» **EXERCISE GOAL**
Go through the entries below. Copy each line in which "microwave" appears.

_____

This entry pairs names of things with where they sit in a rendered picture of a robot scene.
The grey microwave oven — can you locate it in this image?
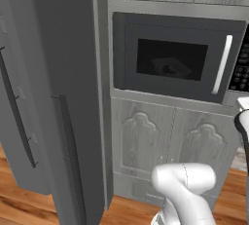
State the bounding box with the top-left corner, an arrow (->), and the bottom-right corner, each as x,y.
112,11 -> 249,106

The grey fridge door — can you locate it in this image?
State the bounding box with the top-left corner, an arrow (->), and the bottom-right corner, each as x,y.
28,0 -> 108,225
0,0 -> 53,197

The grey carved cupboard door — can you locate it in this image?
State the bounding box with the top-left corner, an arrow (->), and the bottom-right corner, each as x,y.
111,96 -> 177,175
167,106 -> 243,191

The dark grey microwave door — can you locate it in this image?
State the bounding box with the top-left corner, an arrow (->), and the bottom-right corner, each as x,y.
112,11 -> 248,104

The white microwave door handle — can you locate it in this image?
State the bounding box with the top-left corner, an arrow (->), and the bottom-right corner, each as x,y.
211,34 -> 234,95

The dark grey fridge handle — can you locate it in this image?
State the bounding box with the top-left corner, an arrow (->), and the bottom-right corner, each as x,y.
0,46 -> 39,169
51,94 -> 88,225

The grey drawer front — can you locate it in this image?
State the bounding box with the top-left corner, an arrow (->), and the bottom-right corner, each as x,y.
112,171 -> 219,209

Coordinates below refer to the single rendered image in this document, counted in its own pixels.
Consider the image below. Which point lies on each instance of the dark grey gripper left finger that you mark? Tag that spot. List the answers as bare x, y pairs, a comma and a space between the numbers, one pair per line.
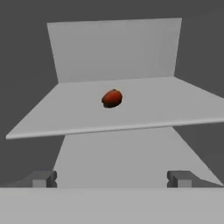
40, 178

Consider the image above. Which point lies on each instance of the grey counter cabinet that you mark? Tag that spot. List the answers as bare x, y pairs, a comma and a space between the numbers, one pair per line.
116, 157

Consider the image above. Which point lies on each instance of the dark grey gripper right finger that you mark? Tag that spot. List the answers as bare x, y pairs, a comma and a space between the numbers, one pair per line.
182, 178

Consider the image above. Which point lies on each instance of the red bell pepper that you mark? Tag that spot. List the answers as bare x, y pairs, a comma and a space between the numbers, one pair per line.
112, 98

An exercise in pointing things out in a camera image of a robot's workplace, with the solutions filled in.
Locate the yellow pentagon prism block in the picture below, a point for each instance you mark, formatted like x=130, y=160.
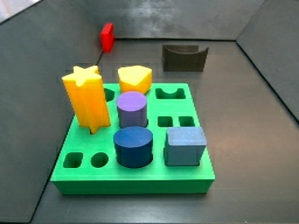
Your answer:
x=135, y=78

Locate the black arch-shaped holder block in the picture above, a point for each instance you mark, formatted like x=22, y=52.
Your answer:
x=183, y=58

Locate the yellow star prism block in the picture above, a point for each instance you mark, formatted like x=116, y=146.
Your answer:
x=84, y=88

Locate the grey-blue cube block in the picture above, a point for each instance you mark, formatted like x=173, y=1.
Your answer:
x=185, y=145

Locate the red double-square block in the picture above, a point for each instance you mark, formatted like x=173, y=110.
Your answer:
x=107, y=37

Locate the purple cylinder block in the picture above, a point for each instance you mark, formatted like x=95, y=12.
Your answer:
x=131, y=106

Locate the dark blue cylinder block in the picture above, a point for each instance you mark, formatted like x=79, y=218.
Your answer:
x=134, y=143

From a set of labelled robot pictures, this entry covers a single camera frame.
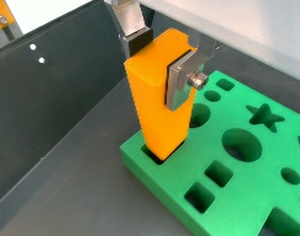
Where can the orange rectangular block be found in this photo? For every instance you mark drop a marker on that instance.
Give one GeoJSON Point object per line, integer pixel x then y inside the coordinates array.
{"type": "Point", "coordinates": [163, 127]}

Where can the orange bracket with screw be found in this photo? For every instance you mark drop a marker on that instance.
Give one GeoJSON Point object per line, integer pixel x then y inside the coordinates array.
{"type": "Point", "coordinates": [5, 16]}

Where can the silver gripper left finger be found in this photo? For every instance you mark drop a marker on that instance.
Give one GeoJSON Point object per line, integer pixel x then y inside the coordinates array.
{"type": "Point", "coordinates": [134, 34]}

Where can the green shape sorter board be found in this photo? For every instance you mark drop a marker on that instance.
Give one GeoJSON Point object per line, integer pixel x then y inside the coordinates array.
{"type": "Point", "coordinates": [230, 181]}

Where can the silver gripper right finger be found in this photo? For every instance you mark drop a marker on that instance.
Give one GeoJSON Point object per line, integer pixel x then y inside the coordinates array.
{"type": "Point", "coordinates": [185, 71]}

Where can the dark grey bin wall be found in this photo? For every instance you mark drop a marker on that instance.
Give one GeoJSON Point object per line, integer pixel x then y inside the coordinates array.
{"type": "Point", "coordinates": [56, 71]}

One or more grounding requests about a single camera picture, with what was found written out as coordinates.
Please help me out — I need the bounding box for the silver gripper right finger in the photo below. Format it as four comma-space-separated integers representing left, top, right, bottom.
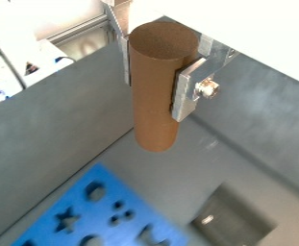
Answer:
171, 35, 239, 122

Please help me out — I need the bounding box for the blue shape sorting board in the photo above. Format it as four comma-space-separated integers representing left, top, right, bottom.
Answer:
12, 163, 188, 246

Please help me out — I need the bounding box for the white equipment behind wall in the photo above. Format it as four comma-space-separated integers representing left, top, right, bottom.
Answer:
0, 0, 110, 102

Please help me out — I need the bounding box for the brown round cylinder peg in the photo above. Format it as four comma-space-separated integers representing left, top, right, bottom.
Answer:
128, 21, 198, 152

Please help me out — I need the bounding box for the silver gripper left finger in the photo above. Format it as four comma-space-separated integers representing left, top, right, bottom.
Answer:
102, 0, 131, 86

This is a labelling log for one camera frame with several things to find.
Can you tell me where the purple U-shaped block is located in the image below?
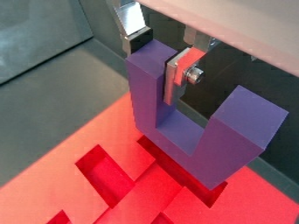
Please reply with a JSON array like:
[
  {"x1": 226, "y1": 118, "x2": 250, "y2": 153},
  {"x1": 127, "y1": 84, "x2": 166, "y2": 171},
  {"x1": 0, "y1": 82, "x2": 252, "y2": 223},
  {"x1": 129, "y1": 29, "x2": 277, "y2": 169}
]
[{"x1": 126, "y1": 40, "x2": 288, "y2": 189}]

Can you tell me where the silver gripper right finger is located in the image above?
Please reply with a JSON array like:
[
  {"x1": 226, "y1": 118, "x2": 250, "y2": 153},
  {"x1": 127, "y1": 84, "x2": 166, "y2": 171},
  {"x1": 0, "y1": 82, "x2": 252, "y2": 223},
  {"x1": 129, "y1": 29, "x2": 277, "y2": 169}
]
[{"x1": 163, "y1": 26, "x2": 220, "y2": 105}]

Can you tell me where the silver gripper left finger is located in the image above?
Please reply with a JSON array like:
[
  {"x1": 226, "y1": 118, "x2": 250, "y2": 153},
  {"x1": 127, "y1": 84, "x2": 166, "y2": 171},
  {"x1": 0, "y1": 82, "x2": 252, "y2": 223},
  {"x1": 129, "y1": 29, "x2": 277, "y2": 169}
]
[{"x1": 106, "y1": 0, "x2": 154, "y2": 55}]

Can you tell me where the red board with recesses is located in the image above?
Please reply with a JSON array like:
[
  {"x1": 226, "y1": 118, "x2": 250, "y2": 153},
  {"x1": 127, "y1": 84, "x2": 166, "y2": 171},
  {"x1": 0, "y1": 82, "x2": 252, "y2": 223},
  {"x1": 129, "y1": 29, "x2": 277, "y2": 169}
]
[{"x1": 0, "y1": 96, "x2": 299, "y2": 224}]

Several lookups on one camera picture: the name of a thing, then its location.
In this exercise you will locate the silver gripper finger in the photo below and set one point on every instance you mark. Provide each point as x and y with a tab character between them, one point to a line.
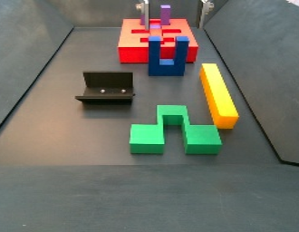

_____

» **TASK ANSWER**
The grey microwave oven — can you locate it in this image?
The dark grey microwave door — can you locate it in this image?
The white microwave door handle — can you locate it in this image?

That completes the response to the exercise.